Profile and analyze circe-sanely-auto macro expansion performance. Use this skill whenever investigating compile time, macro performance, slow derivation, or optimizing the macro engine. Also use when the user says "profile", "why is compilation slow", "macro timing", "what's taking so long", "optimize macros", or wants to understand where time is spent during codec derivation. This skill covers the full workflow: running profiled compilation, analyzing results with the bundled Python script, and interpreting the output to plan optimizations.
circe-sanely-auto has built-in compile-time profiling gated by the
SANELY_PROFILE=true environment variable. When enabled, each macro
expansion prints timing data to stderr. This has zero cost when disabled.
# Auto derivation benchmark (~300 types)
mkdir -p results/macro-profile-auto
rm -rf out/benchmark/sanely
SANELY_PROFILE=true ./mill --no-server benchmark.sanely.compile 2>&1 | tee results/macro-profile-auto/raw.txt
# Configured derivation benchmark (~230 types)

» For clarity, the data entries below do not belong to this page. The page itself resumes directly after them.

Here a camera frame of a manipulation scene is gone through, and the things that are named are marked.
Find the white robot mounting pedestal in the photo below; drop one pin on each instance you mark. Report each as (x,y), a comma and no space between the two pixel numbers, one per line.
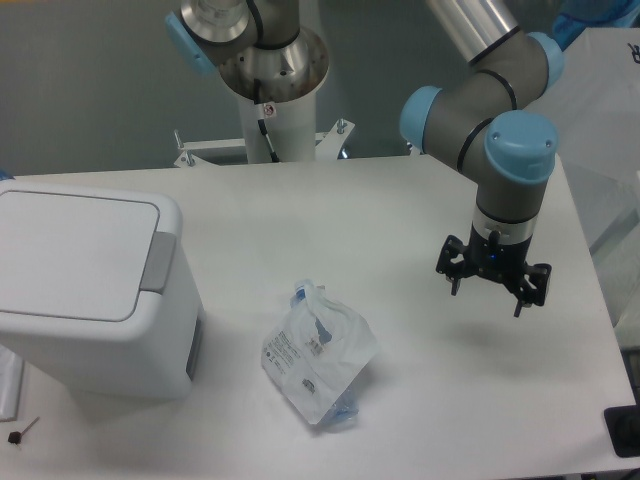
(276,93)

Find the small black pin tool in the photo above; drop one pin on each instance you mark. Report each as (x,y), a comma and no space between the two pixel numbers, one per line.
(16,437)

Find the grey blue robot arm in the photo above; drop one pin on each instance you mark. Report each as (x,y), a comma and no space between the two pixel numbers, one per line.
(481,129)

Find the black device at table edge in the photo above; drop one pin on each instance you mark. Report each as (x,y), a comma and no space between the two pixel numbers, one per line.
(623,426)

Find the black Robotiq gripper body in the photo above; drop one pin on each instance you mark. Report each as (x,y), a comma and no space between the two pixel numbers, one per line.
(492,260)

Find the white push-lid trash can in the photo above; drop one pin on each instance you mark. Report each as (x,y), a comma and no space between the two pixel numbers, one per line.
(96,289)

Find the blue shoe cover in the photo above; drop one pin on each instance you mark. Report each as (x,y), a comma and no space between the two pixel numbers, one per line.
(576,16)

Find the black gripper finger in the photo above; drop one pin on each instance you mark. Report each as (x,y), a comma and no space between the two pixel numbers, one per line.
(530,286)
(454,262)

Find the clear plastic bag with print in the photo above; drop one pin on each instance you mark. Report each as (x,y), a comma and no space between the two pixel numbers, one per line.
(315,353)

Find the clear plastic sheet at left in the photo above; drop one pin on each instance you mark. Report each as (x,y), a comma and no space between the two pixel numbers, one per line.
(12,369)

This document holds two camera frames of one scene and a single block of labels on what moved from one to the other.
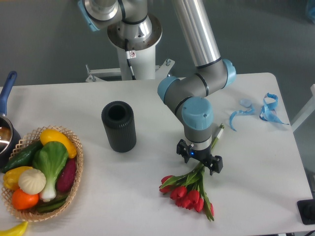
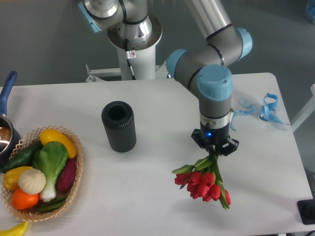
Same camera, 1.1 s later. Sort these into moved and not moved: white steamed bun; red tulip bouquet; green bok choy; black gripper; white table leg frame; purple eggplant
Moved: red tulip bouquet; black gripper
Not moved: white table leg frame; green bok choy; purple eggplant; white steamed bun
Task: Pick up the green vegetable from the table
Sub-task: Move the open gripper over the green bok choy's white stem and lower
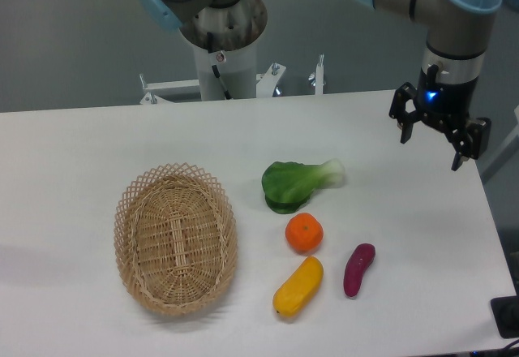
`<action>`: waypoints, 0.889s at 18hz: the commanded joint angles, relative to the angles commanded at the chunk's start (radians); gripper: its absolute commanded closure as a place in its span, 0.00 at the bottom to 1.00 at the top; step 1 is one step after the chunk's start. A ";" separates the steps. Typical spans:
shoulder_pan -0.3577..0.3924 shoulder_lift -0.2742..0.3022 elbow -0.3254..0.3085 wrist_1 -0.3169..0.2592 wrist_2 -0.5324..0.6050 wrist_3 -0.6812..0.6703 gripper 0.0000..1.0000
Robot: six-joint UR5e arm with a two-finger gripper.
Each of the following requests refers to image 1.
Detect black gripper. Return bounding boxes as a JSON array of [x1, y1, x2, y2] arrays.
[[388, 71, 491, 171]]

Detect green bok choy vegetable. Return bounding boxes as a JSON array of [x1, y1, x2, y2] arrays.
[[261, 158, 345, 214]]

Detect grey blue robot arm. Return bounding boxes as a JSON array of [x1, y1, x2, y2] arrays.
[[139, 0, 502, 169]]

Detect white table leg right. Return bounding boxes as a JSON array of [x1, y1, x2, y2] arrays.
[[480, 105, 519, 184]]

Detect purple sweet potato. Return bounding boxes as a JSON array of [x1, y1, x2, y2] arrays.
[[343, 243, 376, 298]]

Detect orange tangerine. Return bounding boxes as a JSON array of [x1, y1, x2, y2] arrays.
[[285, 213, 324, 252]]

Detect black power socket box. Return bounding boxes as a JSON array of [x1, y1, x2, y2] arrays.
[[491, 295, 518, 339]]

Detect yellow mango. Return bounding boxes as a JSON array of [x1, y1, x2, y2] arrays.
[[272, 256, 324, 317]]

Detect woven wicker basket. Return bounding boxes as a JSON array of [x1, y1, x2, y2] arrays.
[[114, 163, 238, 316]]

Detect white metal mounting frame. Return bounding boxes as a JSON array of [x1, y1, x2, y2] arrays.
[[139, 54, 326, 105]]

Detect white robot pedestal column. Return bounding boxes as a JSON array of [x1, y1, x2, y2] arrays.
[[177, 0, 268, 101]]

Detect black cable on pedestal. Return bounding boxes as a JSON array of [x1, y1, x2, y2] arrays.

mkdir -p results/macro-profile-configured
rm -rf out/benchmark-configured/sanely
SANELY_PROFILE=true ./mill --no-server benchmark-configured.sanely.compile 2>&1 | tee results/macro-profile-configured/raw.txt
Use --no-server so Mill doesn't reuse a cached compilation.
# Full report
python .claude/skills/macro-profile/scripts/analyze_profile.py results/macro-profile-auto/raw.txt
# Top 20 slowest, sorted by summonIgnoring time
python .claude/skills/macro-profile/scripts/analyze_profile.py results/macro-profile-auto/raw.txt --top 20 --sort summonIgnoring
# Only Decoder expansions
python .claude/skills/macro-profile/scripts/analyze_profile.py results/macro-profile-auto/raw.txt --kind Decoder
# JSON output for programmatic use
python .claude/skills/macro-profile/scripts/analyze_profile.py results/macro-profile-auto/raw.txt --json
The report shows:
| Section | What it tells you |
|---|---|
| By Kind | Encoder vs Decoder vs CfgEncoder vs CfgDecoder breakdown |
| Category Breakdown | Where time is spent across all expansions |
| Top N Slowest | Which types are the compilation bottlenecks |
| Optimization Insights | Actionable recommendations based on the data |
Each macro expansion (one per Encoder[T] or Decoder[T] derivation) tracks:
| Category | What it measures |
|---|---|
summonIgnoring | Expr.summonIgnoring[Encoder/Decoder[T]] - compiler implicit search |
summonMirror | Expr.summon[Mirror.Of[T]] - fetching the type's Mirror |
derive | Recursive deriveProduct/deriveSum calls - AST construction |
subTraitDetect | Checking if a sum type variant is itself a sub-trait |
cacheHit | Times the intra-expansion cache avoided re-derivation |
Profiling code lives in these files:
sanely/src/sanely/MacroTimer.scala - Timer utility (zero-cost when disabled)sanely/src/sanely/SanelyEncoder.scala - EncoderDerivation classsanely/src/sanely/SanelyDecoder.scala - DecoderDerivation classsanely/src/sanely/SanelyConfiguredEncoder.scala - ConfiguredEncoderDerivation classsanely/src/sanely/SanelyConfiguredDecoder.scala - ConfiguredDecoderDerivation classReference numbers from M3 Max MacBook Pro:
308 macro expansions, ~2450ms total macro time
Category Breakdown:
summonIgnoring 1256ms (51.3%) 1366 calls avg 0.92ms
derive 716ms (29.2%) 586 calls
summonMirror 80ms (3.3%) 586 calls avg 0.14ms
subTraitDetect 43ms (1.8%) 336 calls
cacheHit 1714 hits
overhead 355ms (14.5%)
Key insight: summonIgnoring (compiler implicit search) dominates at 51%.
The main optimization lever is reducing the number of summonIgnoring calls,
either through cross-expansion caching or lazy val emission patterns.
After analyzing profile data, use this to prioritize:
If summonIgnoring > 40%: Focus on reducing implicit search calls. Cross-expansion caching (lazy val emission) would help most. Currently each macro expansion starts with a fresh cache.
If derive > 30%: Focus on reducing generated AST size. Extract more
logic from inline macro output to SanelyRuntime helper methods.
If specific types are > 50ms: Those types have deep nesting. Consider whether they could benefit from user-provided instances or structural changes.
If Decoder >> Encoder: Decoder's field-by-field decode chain is
inherently more expensive. The buildDecodeChain recursive Expr
construction is the cause.
If cache hit ratio is low: The intra-expansion cache isn't catching
enough repeated types. Check if cacheKey computation is too specific.